_PROBLEM DETAILS_.
Would you repeat the listing below exactly, with no pictures in it?
===== STORED DATA =====
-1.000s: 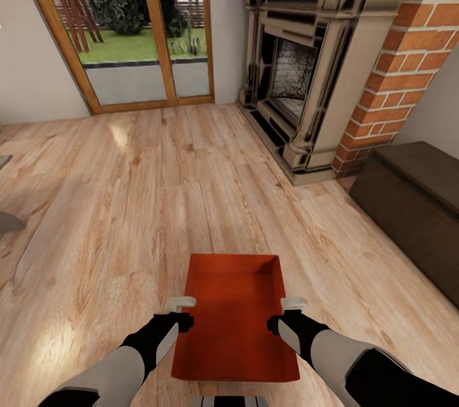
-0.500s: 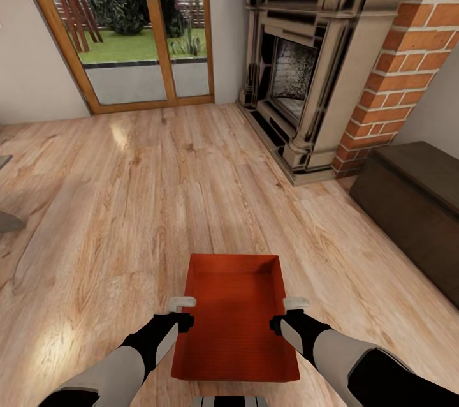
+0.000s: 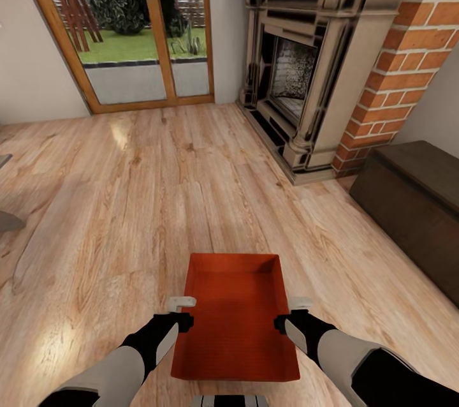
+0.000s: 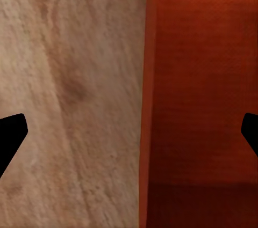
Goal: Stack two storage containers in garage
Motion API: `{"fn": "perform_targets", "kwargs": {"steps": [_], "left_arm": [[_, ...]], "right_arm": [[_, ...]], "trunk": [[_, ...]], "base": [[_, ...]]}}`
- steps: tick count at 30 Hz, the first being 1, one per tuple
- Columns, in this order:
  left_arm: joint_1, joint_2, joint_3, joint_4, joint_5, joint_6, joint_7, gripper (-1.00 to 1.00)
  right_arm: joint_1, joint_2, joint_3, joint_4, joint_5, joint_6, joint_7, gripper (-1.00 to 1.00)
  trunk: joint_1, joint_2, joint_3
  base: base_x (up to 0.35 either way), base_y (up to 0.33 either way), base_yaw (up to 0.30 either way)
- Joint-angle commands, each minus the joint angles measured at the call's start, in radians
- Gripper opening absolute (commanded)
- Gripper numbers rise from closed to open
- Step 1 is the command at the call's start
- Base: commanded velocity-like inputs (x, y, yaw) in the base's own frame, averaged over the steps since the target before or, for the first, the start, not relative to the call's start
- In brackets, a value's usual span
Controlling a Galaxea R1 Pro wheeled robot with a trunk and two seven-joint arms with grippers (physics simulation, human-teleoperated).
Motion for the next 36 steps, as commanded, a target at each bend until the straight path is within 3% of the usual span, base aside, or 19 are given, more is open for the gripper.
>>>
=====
_FINISHED EXERCISE_.
-1.000s: 
-0.500s: 
+0.000s: 
+0.000s: 
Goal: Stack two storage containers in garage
Motion API: `{"fn": "perform_targets", "kwargs": {"steps": [_], "left_arm": [[_, ...]], "right_arm": [[_, ...]], "trunk": [[_, ...]], "base": [[_, ...]]}}`
- steps: tick count at 30 Hz, the first being 1, one per tuple
- Columns, in this order:
  left_arm: joint_1, joint_2, joint_3, joint_4, joint_5, joint_6, joint_7, gripper (-1.00 to 1.00)
  right_arm: joint_1, joint_2, joint_3, joint_4, joint_5, joint_6, joint_7, gripper (-1.00 to 1.00)
  trunk: joint_1, joint_2, joint_3
  base: base_x (up to 0.35 either way), base_y (up to 0.33 either way), base_yaw (up to 0.30 either way)
- Joint-angle commands, each minus the joint angles measured at the call's start, in radians
- Gripper opening absolute (commanded)
- Gripper numbers rise from closed to open
- Step 1 is the command at the call's start
- Base: commanded velocity-like inputs (x, y, yaw) in the base's own frame, averaged over the steps since the target before or, for the first, the start, not relative to the call's start
- In brackets, a value's usual span
Controlling a Galaxea R1 Pro wheeled robot with a trunk and two seven-joint arms with grippers (physics simulation, human-teleoperated).
Motion for the next 36 steps, as commanded, a target at each bend until the straight path is within 3% of the usual span, base aside, or 19 are given, more is open for the gripper.
>>>

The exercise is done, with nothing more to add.